» **Exercise**:
Retype each record exactly.

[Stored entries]

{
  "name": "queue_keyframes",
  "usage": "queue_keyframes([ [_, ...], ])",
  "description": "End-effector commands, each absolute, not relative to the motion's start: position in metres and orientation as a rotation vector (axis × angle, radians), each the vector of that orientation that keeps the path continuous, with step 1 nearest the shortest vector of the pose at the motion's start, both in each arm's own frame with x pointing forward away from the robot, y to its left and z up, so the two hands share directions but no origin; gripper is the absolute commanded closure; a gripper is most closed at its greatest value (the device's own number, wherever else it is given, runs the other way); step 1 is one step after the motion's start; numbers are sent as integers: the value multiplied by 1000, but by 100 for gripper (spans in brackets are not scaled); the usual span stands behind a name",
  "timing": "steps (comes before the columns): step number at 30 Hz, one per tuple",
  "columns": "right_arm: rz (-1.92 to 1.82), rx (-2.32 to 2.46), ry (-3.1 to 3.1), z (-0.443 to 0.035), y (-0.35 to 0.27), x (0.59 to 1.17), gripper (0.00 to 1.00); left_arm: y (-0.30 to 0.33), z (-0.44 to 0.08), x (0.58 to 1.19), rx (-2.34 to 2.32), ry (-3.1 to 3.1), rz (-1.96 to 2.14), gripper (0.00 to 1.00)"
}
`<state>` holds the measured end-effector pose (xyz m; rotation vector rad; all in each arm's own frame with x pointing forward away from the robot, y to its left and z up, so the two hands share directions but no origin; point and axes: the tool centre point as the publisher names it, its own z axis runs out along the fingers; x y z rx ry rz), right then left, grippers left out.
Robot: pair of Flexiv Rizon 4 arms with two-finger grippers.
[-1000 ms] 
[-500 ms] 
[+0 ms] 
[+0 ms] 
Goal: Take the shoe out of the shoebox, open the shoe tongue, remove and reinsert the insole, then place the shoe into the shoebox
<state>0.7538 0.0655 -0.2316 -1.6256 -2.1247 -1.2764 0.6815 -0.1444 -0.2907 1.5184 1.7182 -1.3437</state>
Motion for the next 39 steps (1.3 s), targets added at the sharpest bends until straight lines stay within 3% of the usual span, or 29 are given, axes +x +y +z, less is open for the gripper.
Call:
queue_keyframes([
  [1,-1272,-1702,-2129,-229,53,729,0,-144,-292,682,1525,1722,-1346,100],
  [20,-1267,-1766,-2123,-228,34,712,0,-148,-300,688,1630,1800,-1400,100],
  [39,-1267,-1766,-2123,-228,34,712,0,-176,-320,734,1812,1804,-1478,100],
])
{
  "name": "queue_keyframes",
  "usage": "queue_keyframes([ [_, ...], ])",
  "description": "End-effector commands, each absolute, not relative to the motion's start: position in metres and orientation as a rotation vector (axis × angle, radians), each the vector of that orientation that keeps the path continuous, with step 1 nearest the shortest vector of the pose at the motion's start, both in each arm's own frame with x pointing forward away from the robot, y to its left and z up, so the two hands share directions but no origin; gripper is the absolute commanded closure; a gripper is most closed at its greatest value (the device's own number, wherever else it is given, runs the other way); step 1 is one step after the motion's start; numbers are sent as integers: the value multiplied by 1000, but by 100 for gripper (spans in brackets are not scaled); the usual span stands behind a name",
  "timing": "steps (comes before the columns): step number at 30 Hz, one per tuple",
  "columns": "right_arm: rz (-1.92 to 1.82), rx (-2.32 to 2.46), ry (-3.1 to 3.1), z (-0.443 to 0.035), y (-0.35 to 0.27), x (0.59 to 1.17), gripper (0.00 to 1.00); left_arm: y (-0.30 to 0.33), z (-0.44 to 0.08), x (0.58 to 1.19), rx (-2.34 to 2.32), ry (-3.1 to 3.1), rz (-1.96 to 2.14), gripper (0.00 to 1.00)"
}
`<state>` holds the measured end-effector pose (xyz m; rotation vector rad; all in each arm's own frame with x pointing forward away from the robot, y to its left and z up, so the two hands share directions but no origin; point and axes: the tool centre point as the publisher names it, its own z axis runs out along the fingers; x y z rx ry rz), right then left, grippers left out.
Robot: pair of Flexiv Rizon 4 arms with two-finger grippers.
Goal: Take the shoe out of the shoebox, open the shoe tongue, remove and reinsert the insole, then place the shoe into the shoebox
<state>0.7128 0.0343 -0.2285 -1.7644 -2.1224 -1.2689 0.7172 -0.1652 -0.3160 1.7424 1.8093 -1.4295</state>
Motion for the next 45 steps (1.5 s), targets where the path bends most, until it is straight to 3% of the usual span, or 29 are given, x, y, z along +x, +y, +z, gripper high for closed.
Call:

» **Answer box**:
{
  "name": "queue_keyframes",
  "usage": "queue_keyframes([ [_, ...], ])",
  "description": "End-effector commands, each absolute, not relative to the motion's start: position in metres and orientation as a rotation vector (axis × angle, radians), each the vector of that orientation that keeps the path continuous, with step 1 nearest the shortest vector of the pose at the motion's start, both in each arm's own frame with x pointing forward away from the robot, y to its left and z up, so the two hands share directions but no origin; gripper is the absolute commanded closure; a gripper is most closed at its greatest value (the device's own number, wherever else it is given, runs the other way); step 1 is one step after the motion's start; numbers are sent as integers: the value multiplied by 1000, but by 100 for gripper (spans in brackets are not scaled); the usual span stands behind a name",
  "timing": "steps (comes before the columns): step number at 30 Hz, one per tuple",
  "columns": "right_arm: rz (-1.92 to 1.82), rx (-2.32 to 2.46), ry (-3.1 to 3.1), z (-0.443 to 0.035), y (-0.35 to 0.27), x (0.59 to 1.17), gripper (0.00 to 1.00); left_arm: y (-0.30 to 0.33), z (-0.44 to 0.08), x (0.58 to 1.19), rx (-2.34 to 2.32), ry (-3.1 to 3.1), rz (-1.96 to 2.14), gripper (0.00 to 1.00)"
}
`<state>` holds the measured end-effector pose (xyz m; rotation vector rad; all in each arm's own frame with x pointing forward away from the robot, y to its left and z up, so the two hands share directions but no origin; point and axes: the tool centre point as the publisher names it, its own z axis runs out along the fingers; x y z rx ry rz), right then left, grippers left out.
Robot: pair of Flexiv Rizon 4 arms with two-finger grippers.
[-1000 ms] 
[-500 ms] 
[+0 ms] 
[+0 ms] 
Goal: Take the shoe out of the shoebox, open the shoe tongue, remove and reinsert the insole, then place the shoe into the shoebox
<state>0.7538 0.0655 -0.2316 -1.6256 -2.1247 -1.2764 0.6815 -0.1444 -0.2907 1.5184 1.7182 -1.3437</state>
Motion for the next 39 steps (1.3 s), targets added at the sharpest bends until straight lines stay within 3% of the usual span, or 29 are given, axes +x +y +z, less is open for the gripper.
Call:
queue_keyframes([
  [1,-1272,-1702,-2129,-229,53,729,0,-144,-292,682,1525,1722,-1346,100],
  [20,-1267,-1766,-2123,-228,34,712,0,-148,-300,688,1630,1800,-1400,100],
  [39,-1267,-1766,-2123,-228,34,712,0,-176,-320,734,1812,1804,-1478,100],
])
{
  "name": "queue_keyframes",
  "usage": "queue_keyframes([ [_, ...], ])",
  "description": "End-effector commands, each absolute, not relative to the motion's start: position in metres and orientation as a rotation vector (axis × angle, radians), each the vector of that orientation that keeps the path continuous, with step 1 nearest the shortest vector of the pose at the motion's start, both in each arm's own frame with x pointing forward away from the robot, y to its left and z up, so the two hands share directions but no origin; gripper is the absolute commanded closure; a gripper is most closed at its greatest value (the device's own number, wherever else it is given, runs the other way); step 1 is one step after the motion's start; numbers are sent as integers: the value multiplied by 1000, but by 100 for gripper (spans in brackets are not scaled); the usual span stands behind a name",
  "timing": "steps (comes before the columns): step number at 30 Hz, one per tuple",
  "columns": "right_arm: rz (-1.92 to 1.82), rx (-2.32 to 2.46), ry (-3.1 to 3.1), z (-0.443 to 0.035), y (-0.35 to 0.27), x (0.59 to 1.17), gripper (0.00 to 1.00); left_arm: y (-0.30 to 0.33), z (-0.44 to 0.08), x (0.58 to 1.19), rx (-2.34 to 2.32), ry (-3.1 to 3.1), rz (-1.96 to 2.14), gripper (0.00 to 1.00)"
}
`<state>` holds the measured end-effector pose (xyz m; rotation vector rad; all in each arm's own frame with x pointing forward away from the robot, y to its left and z up, so the two hands share directions but no origin; point and axes: the tool centre point as the publisher names it, its own z axis runs out along the fingers; x y z rx ry rz), right then left, grippers left out.
Robot: pair of Flexiv Rizon 4 arms with two-finger grippers.
Goal: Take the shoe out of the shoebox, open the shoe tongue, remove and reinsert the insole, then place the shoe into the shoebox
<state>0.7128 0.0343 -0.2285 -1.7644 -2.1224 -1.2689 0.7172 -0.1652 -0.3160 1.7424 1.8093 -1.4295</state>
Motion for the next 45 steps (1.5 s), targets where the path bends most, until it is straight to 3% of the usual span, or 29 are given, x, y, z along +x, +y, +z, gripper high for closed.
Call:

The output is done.